Problem to work on -> Your job with the data below is to output exactly the lines from the one holding "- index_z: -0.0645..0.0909" down to the one holding "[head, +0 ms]", both included, and no others.

Collection entries:
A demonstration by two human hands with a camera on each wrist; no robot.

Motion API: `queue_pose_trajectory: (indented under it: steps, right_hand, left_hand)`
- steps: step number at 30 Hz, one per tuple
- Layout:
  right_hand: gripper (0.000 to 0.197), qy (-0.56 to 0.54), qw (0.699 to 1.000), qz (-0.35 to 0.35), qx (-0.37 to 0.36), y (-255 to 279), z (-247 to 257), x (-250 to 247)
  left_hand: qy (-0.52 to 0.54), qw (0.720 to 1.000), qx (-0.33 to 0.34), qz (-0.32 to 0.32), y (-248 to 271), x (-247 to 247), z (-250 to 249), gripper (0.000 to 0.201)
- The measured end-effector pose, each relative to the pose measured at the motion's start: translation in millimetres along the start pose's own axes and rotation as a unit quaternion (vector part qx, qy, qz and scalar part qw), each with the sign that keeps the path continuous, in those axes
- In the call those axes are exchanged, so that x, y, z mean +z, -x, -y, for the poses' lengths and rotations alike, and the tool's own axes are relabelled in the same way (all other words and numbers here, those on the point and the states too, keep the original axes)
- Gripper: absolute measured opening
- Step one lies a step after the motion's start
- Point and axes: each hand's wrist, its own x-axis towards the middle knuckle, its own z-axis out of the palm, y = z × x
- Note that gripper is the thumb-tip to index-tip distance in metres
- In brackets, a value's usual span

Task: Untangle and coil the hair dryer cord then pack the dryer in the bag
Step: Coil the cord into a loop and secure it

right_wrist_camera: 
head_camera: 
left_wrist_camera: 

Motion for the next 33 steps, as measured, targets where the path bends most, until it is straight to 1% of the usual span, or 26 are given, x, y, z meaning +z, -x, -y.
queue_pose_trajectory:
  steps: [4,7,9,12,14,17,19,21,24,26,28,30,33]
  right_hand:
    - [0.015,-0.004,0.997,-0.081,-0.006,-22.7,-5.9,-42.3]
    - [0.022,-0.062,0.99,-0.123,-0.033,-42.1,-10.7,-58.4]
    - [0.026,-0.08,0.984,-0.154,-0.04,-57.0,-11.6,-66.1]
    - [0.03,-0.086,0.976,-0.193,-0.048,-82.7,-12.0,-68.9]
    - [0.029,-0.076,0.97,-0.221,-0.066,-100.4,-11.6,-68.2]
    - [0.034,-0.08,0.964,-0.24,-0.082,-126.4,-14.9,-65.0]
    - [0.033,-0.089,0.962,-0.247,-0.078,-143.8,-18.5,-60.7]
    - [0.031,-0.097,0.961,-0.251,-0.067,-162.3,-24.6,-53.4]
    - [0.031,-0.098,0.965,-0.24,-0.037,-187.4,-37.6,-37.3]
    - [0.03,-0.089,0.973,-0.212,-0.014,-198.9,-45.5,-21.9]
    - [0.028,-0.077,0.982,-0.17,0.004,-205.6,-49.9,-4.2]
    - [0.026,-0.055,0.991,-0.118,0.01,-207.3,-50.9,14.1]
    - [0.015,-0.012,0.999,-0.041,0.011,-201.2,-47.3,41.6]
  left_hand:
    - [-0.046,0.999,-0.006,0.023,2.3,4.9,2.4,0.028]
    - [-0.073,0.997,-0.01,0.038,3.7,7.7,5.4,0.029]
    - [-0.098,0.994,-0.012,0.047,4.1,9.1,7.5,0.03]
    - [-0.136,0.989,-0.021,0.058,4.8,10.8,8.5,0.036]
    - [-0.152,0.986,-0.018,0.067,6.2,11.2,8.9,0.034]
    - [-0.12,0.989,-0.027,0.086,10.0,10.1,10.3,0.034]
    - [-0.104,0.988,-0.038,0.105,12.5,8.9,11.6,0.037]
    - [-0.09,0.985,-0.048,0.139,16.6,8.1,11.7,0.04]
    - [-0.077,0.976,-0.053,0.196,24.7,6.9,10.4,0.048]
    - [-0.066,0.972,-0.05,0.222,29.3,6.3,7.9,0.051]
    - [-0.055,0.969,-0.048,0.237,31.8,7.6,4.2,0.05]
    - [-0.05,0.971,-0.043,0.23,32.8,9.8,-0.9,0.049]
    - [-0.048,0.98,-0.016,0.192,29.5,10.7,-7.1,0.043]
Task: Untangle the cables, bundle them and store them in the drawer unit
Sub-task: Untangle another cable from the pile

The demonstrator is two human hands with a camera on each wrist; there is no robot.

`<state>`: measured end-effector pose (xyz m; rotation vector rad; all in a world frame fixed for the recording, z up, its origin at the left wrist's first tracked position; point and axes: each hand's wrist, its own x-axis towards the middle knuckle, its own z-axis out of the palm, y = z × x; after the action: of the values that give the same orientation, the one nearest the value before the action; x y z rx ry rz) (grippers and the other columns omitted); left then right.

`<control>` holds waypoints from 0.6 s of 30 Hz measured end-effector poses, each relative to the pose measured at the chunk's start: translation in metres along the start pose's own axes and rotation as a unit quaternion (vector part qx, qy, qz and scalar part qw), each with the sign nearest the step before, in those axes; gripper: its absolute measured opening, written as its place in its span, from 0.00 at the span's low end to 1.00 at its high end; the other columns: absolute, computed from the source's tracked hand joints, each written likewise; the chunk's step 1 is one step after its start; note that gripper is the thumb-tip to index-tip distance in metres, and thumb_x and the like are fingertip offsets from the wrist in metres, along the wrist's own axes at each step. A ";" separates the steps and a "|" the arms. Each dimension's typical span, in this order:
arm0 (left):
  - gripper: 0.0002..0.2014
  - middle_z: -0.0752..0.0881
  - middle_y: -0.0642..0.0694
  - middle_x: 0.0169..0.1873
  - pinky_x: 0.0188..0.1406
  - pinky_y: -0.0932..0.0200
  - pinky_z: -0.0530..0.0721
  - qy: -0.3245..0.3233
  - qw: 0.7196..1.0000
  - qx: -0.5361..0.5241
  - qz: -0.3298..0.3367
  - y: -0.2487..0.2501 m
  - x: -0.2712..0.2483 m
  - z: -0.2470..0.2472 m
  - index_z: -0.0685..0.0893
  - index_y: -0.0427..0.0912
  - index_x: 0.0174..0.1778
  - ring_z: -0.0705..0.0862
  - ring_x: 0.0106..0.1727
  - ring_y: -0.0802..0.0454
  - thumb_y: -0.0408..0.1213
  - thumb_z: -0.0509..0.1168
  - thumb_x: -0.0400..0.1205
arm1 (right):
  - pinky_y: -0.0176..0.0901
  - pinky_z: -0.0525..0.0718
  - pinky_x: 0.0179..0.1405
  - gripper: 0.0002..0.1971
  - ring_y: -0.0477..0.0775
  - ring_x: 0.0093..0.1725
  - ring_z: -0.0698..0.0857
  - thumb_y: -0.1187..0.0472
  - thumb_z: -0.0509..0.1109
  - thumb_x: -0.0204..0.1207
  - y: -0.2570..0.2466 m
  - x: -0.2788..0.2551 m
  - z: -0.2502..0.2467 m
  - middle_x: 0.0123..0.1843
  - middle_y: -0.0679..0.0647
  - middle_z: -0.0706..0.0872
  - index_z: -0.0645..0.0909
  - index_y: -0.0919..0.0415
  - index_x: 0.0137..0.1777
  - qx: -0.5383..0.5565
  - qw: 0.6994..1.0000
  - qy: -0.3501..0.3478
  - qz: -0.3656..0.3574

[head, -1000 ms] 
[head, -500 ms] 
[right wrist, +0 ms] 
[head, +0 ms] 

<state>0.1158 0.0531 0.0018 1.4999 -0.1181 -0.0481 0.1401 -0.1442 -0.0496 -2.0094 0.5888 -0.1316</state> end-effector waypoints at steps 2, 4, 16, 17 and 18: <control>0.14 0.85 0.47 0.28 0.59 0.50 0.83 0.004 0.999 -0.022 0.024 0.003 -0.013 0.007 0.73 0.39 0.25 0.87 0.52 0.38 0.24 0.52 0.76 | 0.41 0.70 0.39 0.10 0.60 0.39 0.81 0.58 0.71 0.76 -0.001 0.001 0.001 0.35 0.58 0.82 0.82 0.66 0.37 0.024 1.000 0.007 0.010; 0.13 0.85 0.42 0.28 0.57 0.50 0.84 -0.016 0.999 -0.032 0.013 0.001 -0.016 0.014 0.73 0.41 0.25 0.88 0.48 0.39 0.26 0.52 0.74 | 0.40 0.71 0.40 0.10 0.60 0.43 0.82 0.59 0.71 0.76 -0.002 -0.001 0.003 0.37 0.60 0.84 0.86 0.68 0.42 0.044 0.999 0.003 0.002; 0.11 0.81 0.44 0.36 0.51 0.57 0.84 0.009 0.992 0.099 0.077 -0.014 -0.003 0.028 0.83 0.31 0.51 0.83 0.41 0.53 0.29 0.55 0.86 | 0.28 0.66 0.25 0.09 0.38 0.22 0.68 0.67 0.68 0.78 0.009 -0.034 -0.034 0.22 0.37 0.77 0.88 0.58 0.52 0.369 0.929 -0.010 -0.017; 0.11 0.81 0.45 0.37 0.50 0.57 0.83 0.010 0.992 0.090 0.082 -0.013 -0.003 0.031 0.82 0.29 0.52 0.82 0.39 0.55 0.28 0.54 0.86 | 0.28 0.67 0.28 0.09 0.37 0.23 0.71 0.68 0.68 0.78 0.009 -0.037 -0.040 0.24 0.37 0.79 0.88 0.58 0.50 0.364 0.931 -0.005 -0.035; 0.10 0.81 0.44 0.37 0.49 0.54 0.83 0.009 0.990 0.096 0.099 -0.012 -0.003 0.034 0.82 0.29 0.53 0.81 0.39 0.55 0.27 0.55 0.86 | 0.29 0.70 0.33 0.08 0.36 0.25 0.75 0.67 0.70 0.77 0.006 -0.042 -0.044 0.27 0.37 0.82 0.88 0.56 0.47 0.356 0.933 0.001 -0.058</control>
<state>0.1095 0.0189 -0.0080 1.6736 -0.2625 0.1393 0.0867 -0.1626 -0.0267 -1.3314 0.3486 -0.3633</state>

Expected output ->
  - index_z: -0.0645..0.0909
  - index_y: -0.0919..0.0415
  - index_x: 0.0137..0.1777
  - qx: -0.5383..0.5565
  - qw: 0.6994..1.0000
  - qy: -0.3501..0.3478
  - qz: -0.3656..0.3574

[head, -1000 ms] 
[head, -500 ms] 
[right wrist, +0 ms] 
[head, +0 ms] 

No more work is needed on this exercise.